Especificaciones y análisis del BMW Serie 5
Potencia
204CV
Par
450Nm
Consumo
6.1l/100
Emisiones
161g/km
0-100 km/h
7.2s
Vel. Máx.
236km/h
Peso
1780kg
Precio
49,408€
Resumen técnico
Gasóleo
Automático 8v
RWD
5 / 4 puertas
520 L
70 L
150 kW
Actual
Especificaciones técnicas
Motor
Capacidades
Análisis detallado del BMW 525d Aut. · 204 CV (2010)
Descripción general
El BMW Serie 5 de 2010, en su versión 525d, es la encarnación del equilibrio perfecto. Una berlina ejecutiva que no solo promete, sino que entrega un viaje de primera clase con el alma deportiva que define a la marca. Es un coche que te envuelve en lujo y te susurra al oído promesas de kilómetros inolvidables, combinando la eficiencia de su motor diésel de seis cilindros con una presencia imponente en la carretera.
Experiencia de conducción
Conducir este Serie 5 es una experiencia sublime. El empuje de sus 204 caballos y 450 Nm de par es instantáneo y sedoso, gracias a un motor que parece inagotable y a una caja automática de 8 velocidades que adivina tus intenciones. Se siente aplomado, seguro, devorando autopistas con una calma soberbia, pero al llegar una curva, su chasis preciso y la tracción trasera te recuerdan que llevas un auténtico BMW entre manos. Es potencia controlada, un guante de seda con puño de hierro.
Diseño y estética
Su diseño es una obra de elegancia atemporal. Lejos de estridencias, el Serie 5 F10 presenta una silueta clásica y musculosa, con un capó largo y una cabina retrasada que gritan dinamismo. Por dentro, la calidad es abrumadora. Cada material, cada ajuste, está pensado para el deleite de los sentidos. El puesto de conducción te abraza, orientado hacia el conductor, creando una conexión íntima entre hombre y máquina en un ambiente de lujo y confort.

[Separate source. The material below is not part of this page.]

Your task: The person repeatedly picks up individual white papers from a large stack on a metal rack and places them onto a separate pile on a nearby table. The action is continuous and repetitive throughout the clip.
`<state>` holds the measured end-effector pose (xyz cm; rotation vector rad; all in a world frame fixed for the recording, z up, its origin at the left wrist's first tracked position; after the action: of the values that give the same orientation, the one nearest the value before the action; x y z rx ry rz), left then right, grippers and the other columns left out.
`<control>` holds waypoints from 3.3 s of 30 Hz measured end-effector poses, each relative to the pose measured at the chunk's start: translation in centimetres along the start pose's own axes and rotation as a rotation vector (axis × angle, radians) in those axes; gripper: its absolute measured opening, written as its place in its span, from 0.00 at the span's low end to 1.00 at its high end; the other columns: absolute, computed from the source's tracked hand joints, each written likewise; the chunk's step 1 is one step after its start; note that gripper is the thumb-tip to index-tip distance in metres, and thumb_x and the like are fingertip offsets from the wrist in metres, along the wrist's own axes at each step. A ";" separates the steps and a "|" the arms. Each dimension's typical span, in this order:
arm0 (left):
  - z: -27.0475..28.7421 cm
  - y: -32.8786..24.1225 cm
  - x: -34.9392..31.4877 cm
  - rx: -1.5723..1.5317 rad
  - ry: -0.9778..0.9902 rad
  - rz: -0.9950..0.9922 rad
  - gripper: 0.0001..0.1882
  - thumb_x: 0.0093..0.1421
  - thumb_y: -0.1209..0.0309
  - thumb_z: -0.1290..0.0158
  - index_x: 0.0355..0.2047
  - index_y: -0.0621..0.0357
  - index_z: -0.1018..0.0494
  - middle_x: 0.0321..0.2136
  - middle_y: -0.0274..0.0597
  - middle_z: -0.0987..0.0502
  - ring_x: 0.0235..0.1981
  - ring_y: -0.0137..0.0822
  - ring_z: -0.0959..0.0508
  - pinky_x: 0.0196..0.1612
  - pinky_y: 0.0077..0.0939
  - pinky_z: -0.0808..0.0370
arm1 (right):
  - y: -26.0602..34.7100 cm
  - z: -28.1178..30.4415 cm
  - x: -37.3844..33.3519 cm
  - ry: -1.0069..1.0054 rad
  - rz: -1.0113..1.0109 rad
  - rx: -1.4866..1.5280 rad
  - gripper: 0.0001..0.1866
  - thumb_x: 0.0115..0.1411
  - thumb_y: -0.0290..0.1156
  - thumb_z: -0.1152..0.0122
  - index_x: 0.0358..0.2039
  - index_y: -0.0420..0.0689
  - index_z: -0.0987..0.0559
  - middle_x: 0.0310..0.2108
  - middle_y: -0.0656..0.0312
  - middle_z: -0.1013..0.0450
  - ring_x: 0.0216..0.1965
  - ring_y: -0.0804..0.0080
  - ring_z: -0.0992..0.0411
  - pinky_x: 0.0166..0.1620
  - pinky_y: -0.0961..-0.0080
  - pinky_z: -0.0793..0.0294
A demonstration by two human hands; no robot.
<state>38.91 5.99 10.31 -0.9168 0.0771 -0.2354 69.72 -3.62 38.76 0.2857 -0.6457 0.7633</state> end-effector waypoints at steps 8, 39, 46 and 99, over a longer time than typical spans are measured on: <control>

Tecnología y características
Para su época, el 525d era un escaparate tecnológico. El sistema iDrive centralizaba el control del vehículo de forma intuitiva, mientras su chasis, con suspensiones de paralelogramo deformable en ambos ejes, ofrecía un compromiso magistral entre confort y agilidad. La dirección con asistencia eléctrica y su sofisticada transmisión automática de 8 marchas eran la prueba de que la ingeniería de Múnich buscaba la simbiosis perfecta entre eficiencia y placer de conducción.
Competencia
En el olimpo de las berlinas ejecutivas, sus rivales eran titanes. El Mercedes-Benz Clase E destacaba por su confort supremo y su imagen de estatus, mientras que el Audi A6 jugaba la carta de la tracción quattro y un diseño tecnológico y minimalista. Frente a ellos, el BMW 525d siempre ofreció el argumento más emocional: la promesa de ser el más gratificante de conducir, el que ponía una sonrisa en la cara del conductor en cada viaje.
Conclusión
El BMW 525d de 2010 no es solo un coche, es una declaración de intenciones. Es la elección para quien valora la ingeniería, el dinamismo y el confort en un mismo paquete. Representa una era dorada para las berlinas diésel de seis cilindros, ofreciendo un rendimiento excepcional con un consumo contenido. Es un futuro clásico que hoy sigue emocionando y demostrando por qué BMW es 'el placer de conducir'.